Complete BIOS Tuning Guide - "Extreme Tweaker"

This guide's intent is to help those with limited overclocking experience or those unfamiliar with NVIDIA-based motherboards in learning the basics when it comes to overclocking DDR3 memory using the 790i MCP. All of these options can be directly accessed from the main BIOS setup page entitled "Extreme Tweaker" or from one of the four submenus listed below.



Extreme Tweaker

CPU Level Up - [Auto, Crazy] Selecting Auto, our recommended setting, allows for user adjustments of each individual CPU and memory overclock option (when available). If anything other than Auto is used the only overclocking option that can be manipulated is CPU Multiplier.

Crazy automatically sets AI Overclock Tuner to CPU Level Up, locks the FSB to the next higher tier based on the installed CPU's default value (333MHz goes to 400MHz, 400MHz is slightly increased to 433MHz etc.) and sets whatever DRAM:FSB ratio is needed to keep the memory running at DDR3-1333.

Memory Level Up - [Auto, PC3-11600, PC3-12800, PC3-14400, PC3-16000, PC3-16800, PC3-17600, Crazy-19200] Choosing anything other than Auto unlinks the base memory frequency from the FSB and sets the memory speed as selected. To find the actual base memory speed for each option simply divide the selection by eight (8) - for instance, PC3-14400 becomes DDR3-1800, which is just a way of referring to the memory's theoretical maximum bandwidth (14,400 MB/s or 14.4GB/s). This option is best left on Auto as the memory can be better tuned manually.

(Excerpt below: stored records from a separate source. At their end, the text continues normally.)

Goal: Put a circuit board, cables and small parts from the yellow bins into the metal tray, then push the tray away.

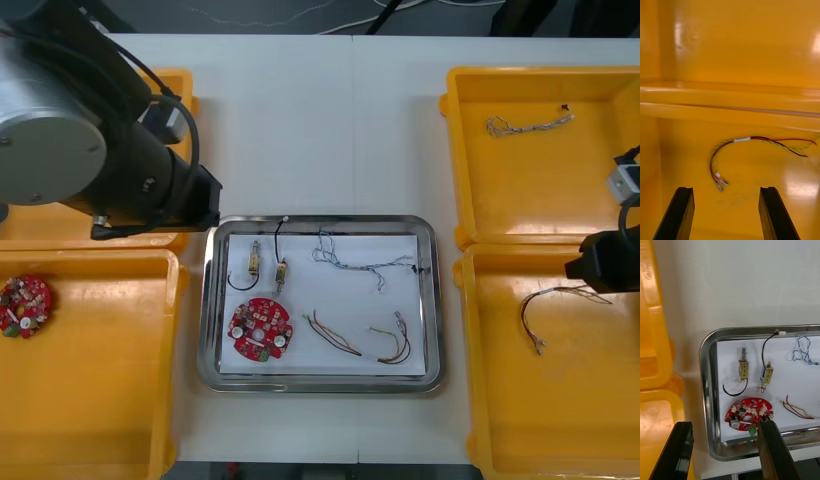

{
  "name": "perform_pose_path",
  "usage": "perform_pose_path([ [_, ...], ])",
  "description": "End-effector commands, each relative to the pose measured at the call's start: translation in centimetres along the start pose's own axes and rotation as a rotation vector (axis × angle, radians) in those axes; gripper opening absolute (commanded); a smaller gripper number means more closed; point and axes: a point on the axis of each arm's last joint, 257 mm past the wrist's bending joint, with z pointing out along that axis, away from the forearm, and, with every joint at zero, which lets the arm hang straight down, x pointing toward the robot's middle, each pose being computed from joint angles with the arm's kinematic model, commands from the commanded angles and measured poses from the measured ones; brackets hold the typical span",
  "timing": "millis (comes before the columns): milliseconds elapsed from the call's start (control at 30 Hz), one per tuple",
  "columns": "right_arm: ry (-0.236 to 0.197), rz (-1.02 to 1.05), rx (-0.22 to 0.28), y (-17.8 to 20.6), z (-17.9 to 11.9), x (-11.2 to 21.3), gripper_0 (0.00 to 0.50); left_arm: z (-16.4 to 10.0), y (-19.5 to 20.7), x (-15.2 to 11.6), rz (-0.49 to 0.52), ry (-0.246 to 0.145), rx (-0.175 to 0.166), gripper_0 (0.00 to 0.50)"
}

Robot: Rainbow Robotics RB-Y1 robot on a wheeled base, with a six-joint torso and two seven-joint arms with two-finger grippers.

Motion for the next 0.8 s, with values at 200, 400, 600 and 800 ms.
perform_pose_path([
  [200,-0.013,-0.201,-0.101,7.3,-1.2,-2.6,0.500,-2.5,7.7,0.8,0.090,0.001,-0.100,0.500],
  [400,-0.015,-0.339,-0.111,10.7,-1.4,-3.7,0.500,-2.6,11.2,2.4,0.097,0.043,-0.165,0.500],
  [600,-0.008,-0.458,-0.130,14.3,-1.5,-4.0,0.500,-3.1,13.8,3.1,0.097,0.039,-0.214,0.500],
  [800,0.046,-0.556,-0.146,16.5,-0.4,-1.9,0.500,-4.0,15.2,2.9,0.094,-0.010,-0.218,0.500],
])
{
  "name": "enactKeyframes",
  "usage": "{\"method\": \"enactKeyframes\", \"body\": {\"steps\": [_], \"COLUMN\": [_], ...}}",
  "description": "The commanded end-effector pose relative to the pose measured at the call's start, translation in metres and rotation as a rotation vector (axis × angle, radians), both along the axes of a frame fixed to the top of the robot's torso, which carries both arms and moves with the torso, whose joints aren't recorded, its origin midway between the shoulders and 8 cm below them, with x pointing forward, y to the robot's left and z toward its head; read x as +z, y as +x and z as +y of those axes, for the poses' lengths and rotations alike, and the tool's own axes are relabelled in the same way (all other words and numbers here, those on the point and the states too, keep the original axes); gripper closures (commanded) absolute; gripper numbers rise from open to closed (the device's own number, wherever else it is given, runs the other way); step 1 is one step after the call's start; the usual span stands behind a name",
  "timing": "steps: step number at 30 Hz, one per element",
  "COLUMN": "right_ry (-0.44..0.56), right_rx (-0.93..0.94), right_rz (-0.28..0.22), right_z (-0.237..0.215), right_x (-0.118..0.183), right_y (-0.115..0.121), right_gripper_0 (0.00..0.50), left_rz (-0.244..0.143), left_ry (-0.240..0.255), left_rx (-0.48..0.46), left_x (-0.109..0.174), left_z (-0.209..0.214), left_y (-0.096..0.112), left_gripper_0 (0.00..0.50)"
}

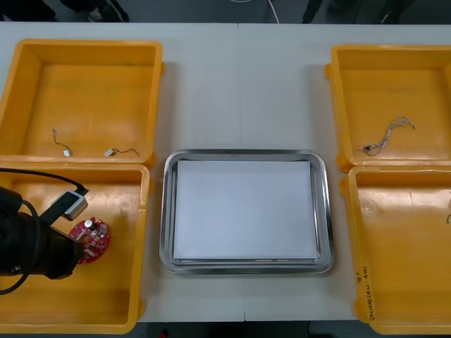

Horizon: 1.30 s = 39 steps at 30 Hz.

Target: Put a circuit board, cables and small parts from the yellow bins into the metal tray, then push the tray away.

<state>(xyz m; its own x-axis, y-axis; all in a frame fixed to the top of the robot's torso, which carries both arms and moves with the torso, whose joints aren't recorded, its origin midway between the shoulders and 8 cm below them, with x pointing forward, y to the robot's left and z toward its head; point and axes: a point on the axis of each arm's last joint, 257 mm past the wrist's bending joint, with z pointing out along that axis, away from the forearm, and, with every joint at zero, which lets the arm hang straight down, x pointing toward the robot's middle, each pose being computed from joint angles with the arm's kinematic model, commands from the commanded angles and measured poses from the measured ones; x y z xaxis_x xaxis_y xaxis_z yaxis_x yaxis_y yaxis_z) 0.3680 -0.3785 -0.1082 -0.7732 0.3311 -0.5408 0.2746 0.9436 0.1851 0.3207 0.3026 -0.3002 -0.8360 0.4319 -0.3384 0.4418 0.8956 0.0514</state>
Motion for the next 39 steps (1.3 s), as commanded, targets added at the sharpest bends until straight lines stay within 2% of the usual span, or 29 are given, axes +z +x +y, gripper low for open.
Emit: {"method": "enactKeyframes", "body": {"steps": [1,9,15,21,26,34,36,38,39], "right_ry": [-0.098,-0.164,-0.186,-0.224,-0.239,-0.278,-0.288,-0.301,-0.303], "right_rx": [0.129,0.289,0.375,0.473,0.545,0.649,0.669,0.693,0.699], "right_rz": [-0.068,-0.073,-0.056,-0.045,-0.033,-0.018,-0.013,-0.007,-0.003], "right_z": [0.007,0.031,0.053,0.079,0.096,0.120,0.124,0.129,0.130], "right_x": [0.040,0.044,0.042,0.039,0.035,0.030,0.028,0.026,0.024], "right_y": [0.006,0.013,0.016,0.016,0.013,0.010,0.009,0.008,0.007], "right_gripper_0": [0.500,0.500,0.500,0.500,0.500,0.500,0.500,0.500,0.500], "left_rz": [-0.002,-0.003,-0.017,-0.020,-0.033,-0.042,-0.044,-0.047,-0.049], "left_ry": [0.005,0.023,0.028,0.062,0.092,0.098,0.105,0.120,0.124], "left_rx": [0.061,0.054,0.039,0.038,0.045,0.071,0.078,0.083,0.083], "left_x": [-0.004,-0.007,0.005,0.032,0.055,0.086,0.092,0.099,0.101], "left_z": [0.007,0.011,0.004,0.006,0.013,0.023,0.025,0.028,0.029], "left_y": [-0.010,-0.013,-0.015,-0.021,-0.019,-0.009,-0.007,-0.004,-0.003], "left_gripper_0": [0.500,0.500,0.500,0.500,0.500,0.500,0.425,0.177,0.125]}}
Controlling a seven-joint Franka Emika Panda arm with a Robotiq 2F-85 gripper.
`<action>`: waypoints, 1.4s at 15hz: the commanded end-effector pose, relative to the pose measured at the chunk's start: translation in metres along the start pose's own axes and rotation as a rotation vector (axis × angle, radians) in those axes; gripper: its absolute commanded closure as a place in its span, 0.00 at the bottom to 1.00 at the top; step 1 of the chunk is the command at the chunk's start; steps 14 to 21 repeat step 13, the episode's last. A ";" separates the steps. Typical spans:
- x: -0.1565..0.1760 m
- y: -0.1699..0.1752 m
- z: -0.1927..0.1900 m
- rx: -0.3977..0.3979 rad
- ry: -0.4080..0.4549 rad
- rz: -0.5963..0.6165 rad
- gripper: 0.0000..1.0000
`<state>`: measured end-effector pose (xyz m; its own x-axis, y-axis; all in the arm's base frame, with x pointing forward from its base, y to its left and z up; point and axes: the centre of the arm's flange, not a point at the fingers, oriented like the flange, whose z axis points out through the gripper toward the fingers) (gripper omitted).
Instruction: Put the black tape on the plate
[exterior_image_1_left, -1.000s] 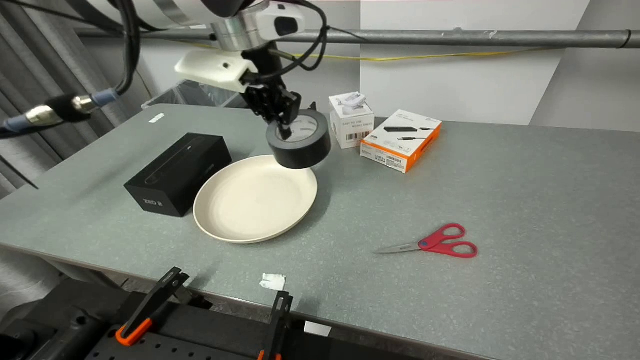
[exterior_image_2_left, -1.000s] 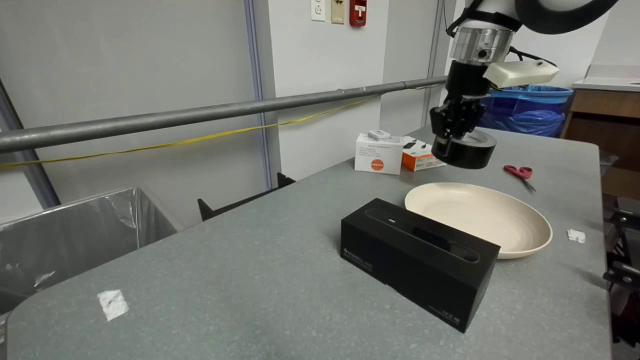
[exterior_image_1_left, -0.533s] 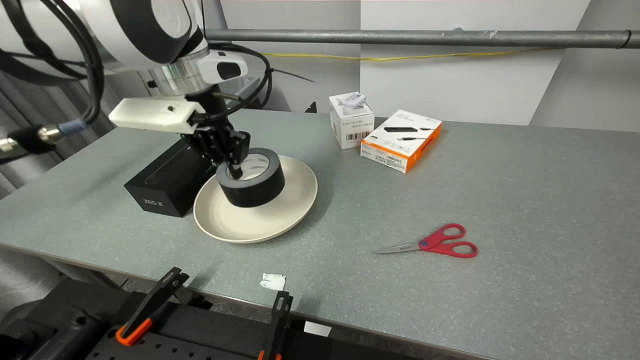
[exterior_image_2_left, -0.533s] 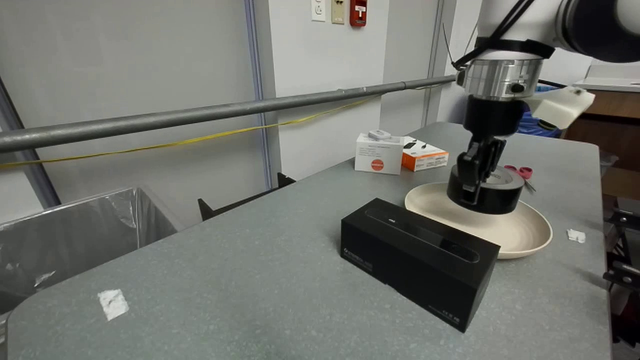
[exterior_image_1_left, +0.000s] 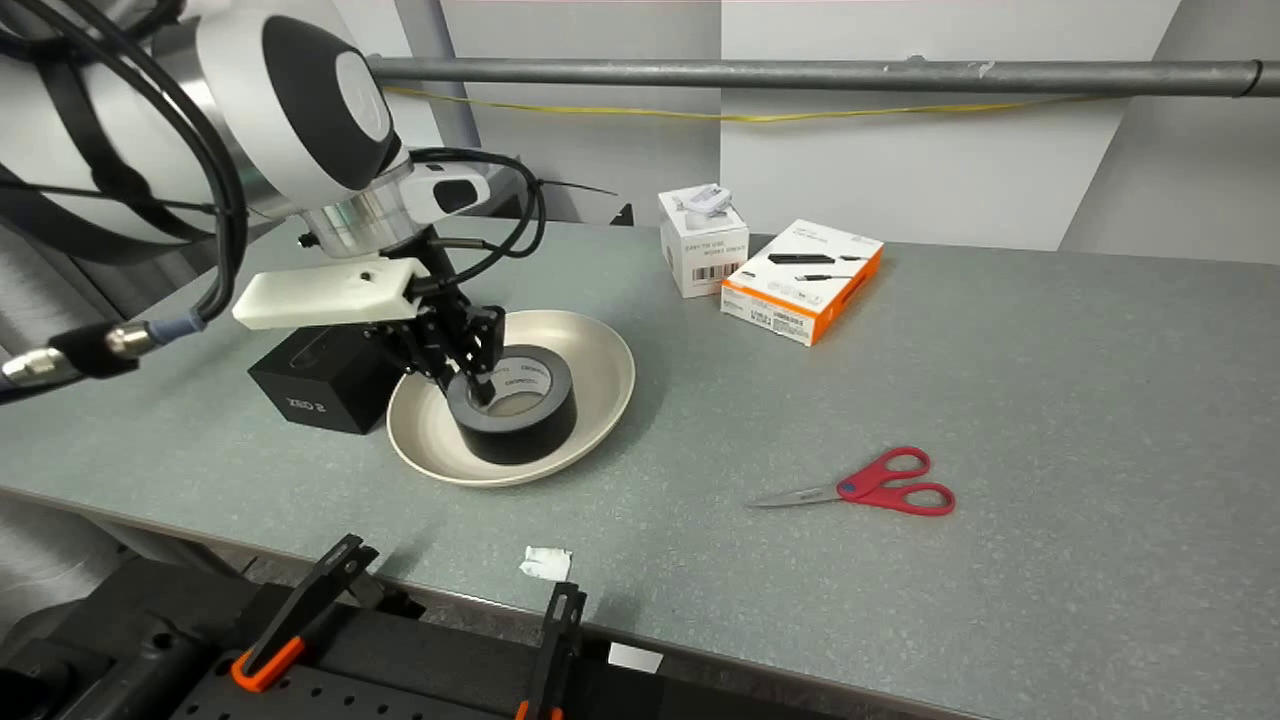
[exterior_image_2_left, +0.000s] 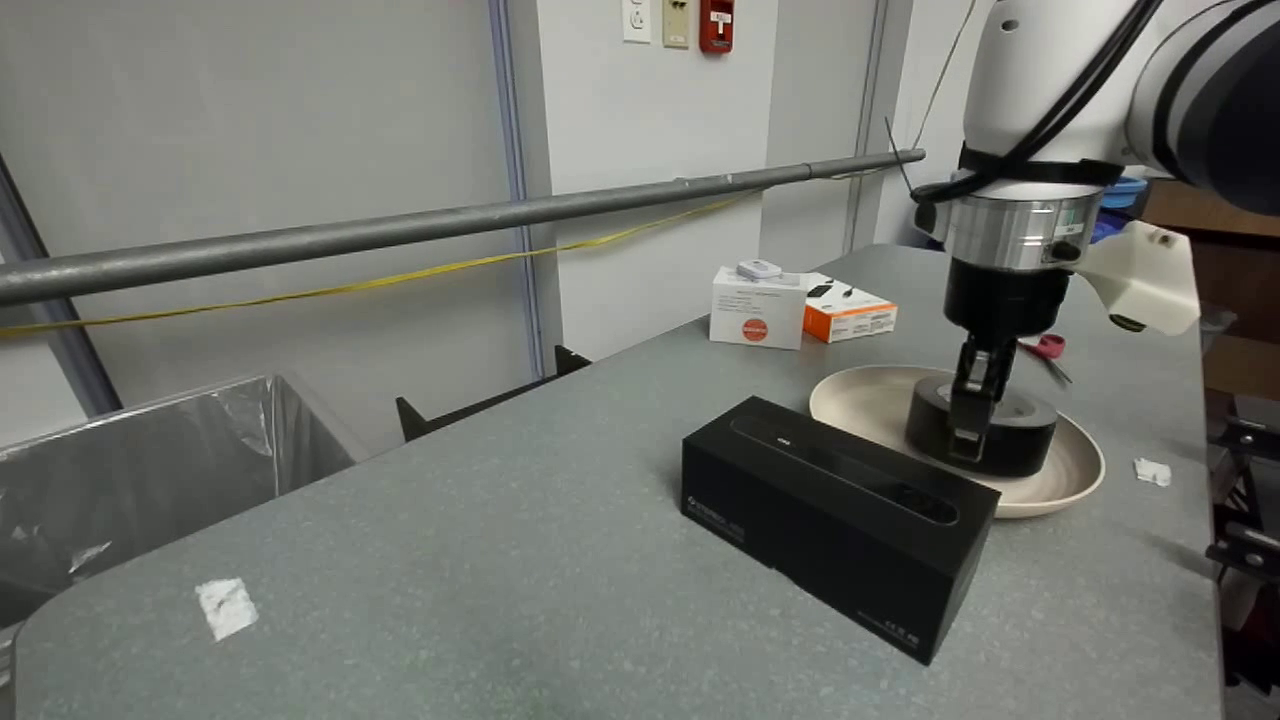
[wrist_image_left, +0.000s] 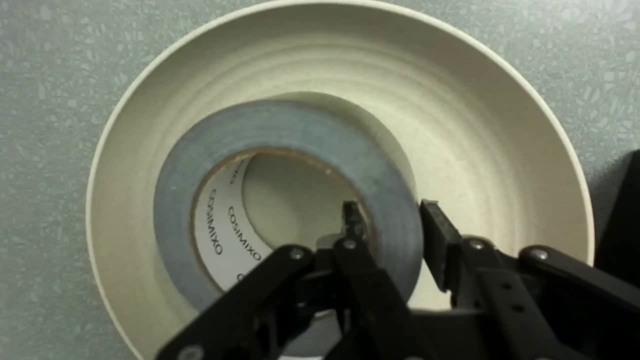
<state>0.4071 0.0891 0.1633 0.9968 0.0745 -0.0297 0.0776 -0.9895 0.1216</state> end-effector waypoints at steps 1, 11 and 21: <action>-0.007 -0.005 -0.005 -0.003 0.036 -0.024 0.34; 0.002 -0.007 -0.010 0.000 0.025 -0.018 0.00; 0.002 -0.007 -0.010 0.000 0.025 -0.017 0.00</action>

AI Overclock Tuner - [Manual, Auto, Standard, AI Overclock, CPU Level Up] Selecting Manual allows for individual adjustment of all CPU and memory overclocking parameters and is our recommended method for overclocking.

Auto locks the FSB frequency to the CPU's default value and sets DDR3-1333 for the memory speed. For most 45nm processors this means the memory then runs at a DRAM:FSB ratio of 2:1, standard practice for DDR3 motherboards. One exception to this rule would be the QX9770 working at a default FSB of 400MHz, in which case a 6:5 divider would be needed for DDR3-1333 memory operation. CPU Multiplier is the only other possible overclocking adjustment when using this option.

Standard is much like Auto in that the board automatically sets the FSB and memory speeds and only allows for CPU Multiplier manipulation. Essentially, these two settings performed the same during the course of our testing, implying that Standard, better known as stock, is in fact the default (automatic) setting.

AI Overclock enables Overclock Options, allowing the user to select one of four pre-defined overclocking "profiles", establishing a new FSB frequency. The memory and FSB memory speeds are linked and FSB - Memory Ratio (DRAM:FSB) can be adjusted along with CPU Multiplier.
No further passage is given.